WebAssembly - Toolchain
Overview
In this article, we will have a journey about how WebAssembly interoperates with its host environment and its current toolchain.
Language Specific Toolchains
C/C++ with Emscripten
Emscripten was the very first toolchain for creating WebAssembly applications - in fact, it predates WebAssembly itself, being created in 2013 as part of the asm.js project.
Emscripten is based on the widely-used LLVM compiler toolchain. The process of compilation, stated in its most simplest form, takes a high-level language and compiles it to a number of architecture-specific binaries. The LLVM architecture simplifies that task by introducing an intermediate language (IR), allowing for a more pluggable architecture with multiple language front-ends, and architecture-specific back-ends.
The Emscripten project uses the LLVM toolchain, and adds a WebAssembly back-end, allowing you to compile C and C++ applications to WebAssembly. WebAssembly modules have no built in I/O capabilities, in order to plug this gap, it also has comprehensive support for a wide range of existing APIs, including OpenGL (for 3D graphics), and SDL (which provides access to audio, keyboard, and other I/O capabilities). We can also make use of HTML APIs through the toolchain generated glue code
.
For C/C++ developers, Emscripten is a comprehensive tool for WebAssembly development.
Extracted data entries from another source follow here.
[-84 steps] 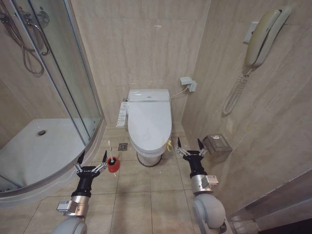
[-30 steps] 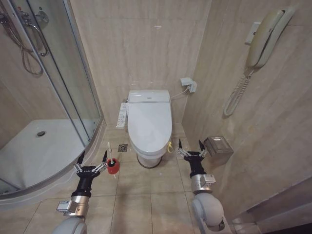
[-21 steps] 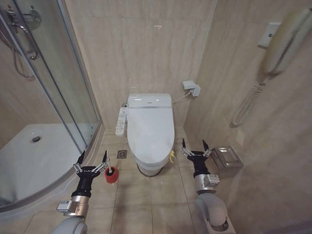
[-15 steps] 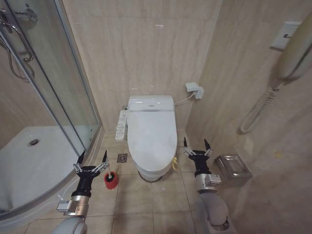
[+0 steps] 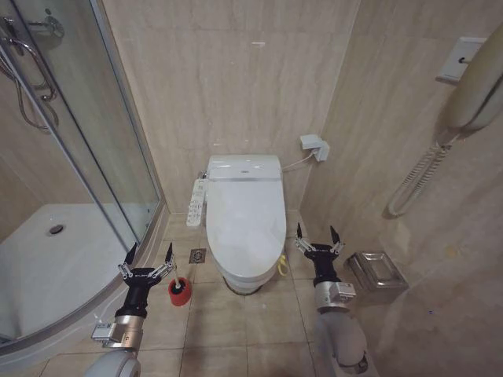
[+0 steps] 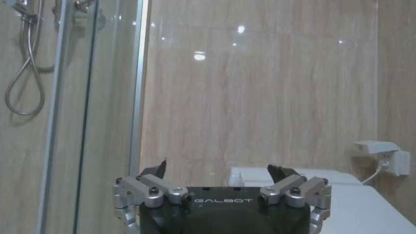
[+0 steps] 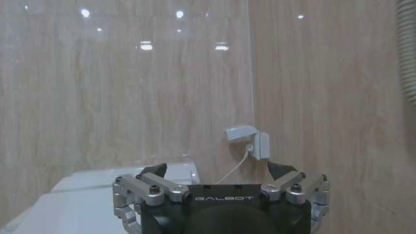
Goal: Open the toilet lid, clean the toilet bowl with a toilet brush, close the toilet lid, and flush.
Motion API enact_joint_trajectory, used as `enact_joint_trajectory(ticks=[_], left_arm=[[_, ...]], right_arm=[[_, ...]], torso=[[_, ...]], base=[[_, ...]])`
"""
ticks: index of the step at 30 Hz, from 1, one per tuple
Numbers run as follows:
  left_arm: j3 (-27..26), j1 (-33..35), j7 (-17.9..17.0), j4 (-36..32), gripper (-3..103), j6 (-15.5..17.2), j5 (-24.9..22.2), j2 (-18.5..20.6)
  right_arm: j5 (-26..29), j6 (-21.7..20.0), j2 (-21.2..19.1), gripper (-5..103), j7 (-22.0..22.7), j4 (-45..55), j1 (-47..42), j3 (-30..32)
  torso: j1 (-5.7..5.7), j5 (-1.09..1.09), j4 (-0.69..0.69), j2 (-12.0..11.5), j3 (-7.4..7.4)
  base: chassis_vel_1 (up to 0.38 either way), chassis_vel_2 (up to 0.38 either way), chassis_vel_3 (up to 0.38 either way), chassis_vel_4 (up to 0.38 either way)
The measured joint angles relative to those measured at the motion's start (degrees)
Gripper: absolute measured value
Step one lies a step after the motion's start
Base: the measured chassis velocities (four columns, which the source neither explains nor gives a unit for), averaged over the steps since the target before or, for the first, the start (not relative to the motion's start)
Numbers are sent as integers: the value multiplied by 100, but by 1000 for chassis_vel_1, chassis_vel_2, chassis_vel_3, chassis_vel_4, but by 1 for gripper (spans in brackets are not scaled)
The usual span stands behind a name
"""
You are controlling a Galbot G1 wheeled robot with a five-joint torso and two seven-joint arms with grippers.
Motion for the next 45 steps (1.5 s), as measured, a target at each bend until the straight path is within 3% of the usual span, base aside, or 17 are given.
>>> enact_joint_trajectory(ticks=[23, 33, 45], left_arm=[[0, -4, 0, 0, 100, 0, 0, 0], [0, 2, 0, 0, 100, 0, 0, 0], [0, 0, 0, 0, 100, 0, 0, 0]], right_arm=[[-237, -145, -188, 100, 103, -246, 80, 19], [-497, -824, -723, 100, 539, -799, -27, -141], [-644, -746, -1113, 100, 771, -1181, -512, -516]], torso=[[3, 0, -1, -1, 1], [-3, 1, -1, 0, -2], [-2, 1, -1, 0, -1]], base=[[-41, 41, 38, -39], [-4, -2, 5, -6], [2, -5, -1, 2]])
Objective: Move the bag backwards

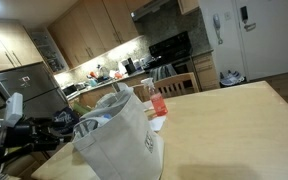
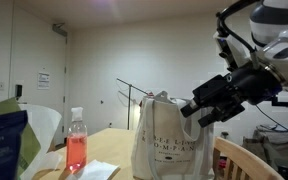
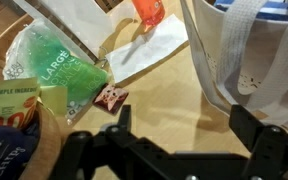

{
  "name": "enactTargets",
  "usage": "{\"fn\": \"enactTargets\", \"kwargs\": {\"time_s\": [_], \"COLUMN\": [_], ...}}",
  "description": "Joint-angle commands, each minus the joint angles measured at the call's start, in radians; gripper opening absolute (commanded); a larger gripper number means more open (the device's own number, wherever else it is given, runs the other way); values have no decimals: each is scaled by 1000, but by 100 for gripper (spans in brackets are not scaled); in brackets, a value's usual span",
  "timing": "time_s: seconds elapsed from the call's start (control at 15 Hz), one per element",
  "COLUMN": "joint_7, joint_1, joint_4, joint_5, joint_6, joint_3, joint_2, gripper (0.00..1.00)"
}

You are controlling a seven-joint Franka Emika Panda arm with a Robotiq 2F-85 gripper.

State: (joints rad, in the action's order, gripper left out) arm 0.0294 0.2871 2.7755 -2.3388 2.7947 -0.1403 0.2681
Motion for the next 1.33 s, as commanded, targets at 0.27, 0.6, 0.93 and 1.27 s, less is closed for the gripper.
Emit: {"fn": "enactTargets", "kwargs": {"time_s": [0.27, 0.6, 0.93, 1.27], "joint_7": [-191, -175, -175, -169], "joint_1": [-11, -41, -42, -59], "joint_4": [-37, -23, -30, -33], "joint_5": [-161, -144, -144, -149], "joint_6": [57, 30, 30, 32], "joint_3": [120, 95, 94, 92], "joint_2": [-158, -178, -183, -196], "gripper": [100, 100, 100, 100]}}
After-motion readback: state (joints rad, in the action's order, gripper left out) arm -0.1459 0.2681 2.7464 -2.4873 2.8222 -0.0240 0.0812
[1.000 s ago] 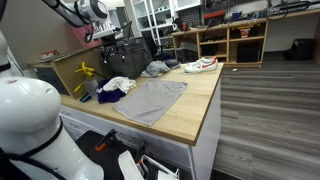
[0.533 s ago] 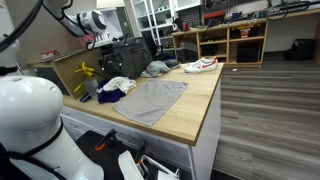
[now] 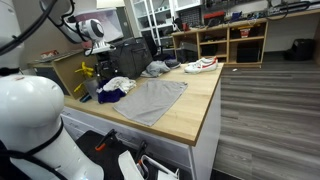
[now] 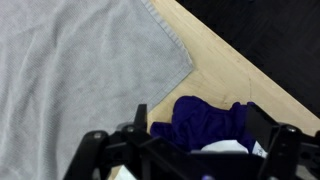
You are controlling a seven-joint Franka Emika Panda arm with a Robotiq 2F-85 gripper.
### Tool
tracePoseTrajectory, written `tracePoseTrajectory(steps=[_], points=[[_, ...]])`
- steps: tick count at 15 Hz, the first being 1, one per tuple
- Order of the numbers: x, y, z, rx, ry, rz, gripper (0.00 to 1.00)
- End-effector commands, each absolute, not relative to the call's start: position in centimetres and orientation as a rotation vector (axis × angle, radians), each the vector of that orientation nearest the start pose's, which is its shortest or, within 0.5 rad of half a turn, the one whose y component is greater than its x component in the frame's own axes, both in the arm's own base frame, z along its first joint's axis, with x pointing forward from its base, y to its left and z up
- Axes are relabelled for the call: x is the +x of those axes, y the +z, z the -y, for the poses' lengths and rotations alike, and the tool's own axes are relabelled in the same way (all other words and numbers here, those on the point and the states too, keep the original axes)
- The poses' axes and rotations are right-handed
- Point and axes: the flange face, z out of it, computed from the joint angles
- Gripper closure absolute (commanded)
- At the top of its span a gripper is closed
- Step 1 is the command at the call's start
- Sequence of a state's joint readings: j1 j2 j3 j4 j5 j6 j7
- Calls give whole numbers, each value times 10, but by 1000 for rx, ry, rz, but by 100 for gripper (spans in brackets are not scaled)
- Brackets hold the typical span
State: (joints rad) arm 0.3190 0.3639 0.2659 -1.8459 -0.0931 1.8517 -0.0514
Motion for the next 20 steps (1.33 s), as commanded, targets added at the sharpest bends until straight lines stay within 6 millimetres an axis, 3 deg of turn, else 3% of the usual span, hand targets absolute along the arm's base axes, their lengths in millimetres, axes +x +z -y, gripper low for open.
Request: tracePoseTrajectory(steps=[1,5,8,11,16,20], points=[[502,312,-315,-2993,539,1057,0],[510,316,-315,-3016,523,1068,0],[518,318,-315,-3086,409,1097,0],[513,312,-320,-3104,288,1131,0],[480,295,-340,-3046,143,1148,0],[448,273,-332,-3048,149,1196,0]])
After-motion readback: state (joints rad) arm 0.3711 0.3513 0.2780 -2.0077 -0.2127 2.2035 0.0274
There are a number of notable applications which use Emscripten. Here are a few selected highlights:
- AutoCAD - a very popular desktop-based Computer Aided Design (CAD) package that supports engineers, architects, and designers across a wide range of industries.
- PSPDFKit - provides a suite of tools for working with Portable Document Format (PDF) documents on a wide range of platforms.
- Google Earth - was launched as a desktop application in 2001, giving users the opportunity to explore the globe via an immersive 3D experience.
- Tensorflow - a widely-used open source library for machine learning, allowing you to train and run complex neural networks within the browser.
Rust
Rust is a relatively new programming language, designed by the team at Mozilla and initially released in 2010. The language was designed to make it easy to create high performance multi-threaded applications, while avoiding many of the classic C++ security and memory safety pitfalls. With Mozilla’s active involvement in developing WebAssembly, it is only natural that Rust provides very good support.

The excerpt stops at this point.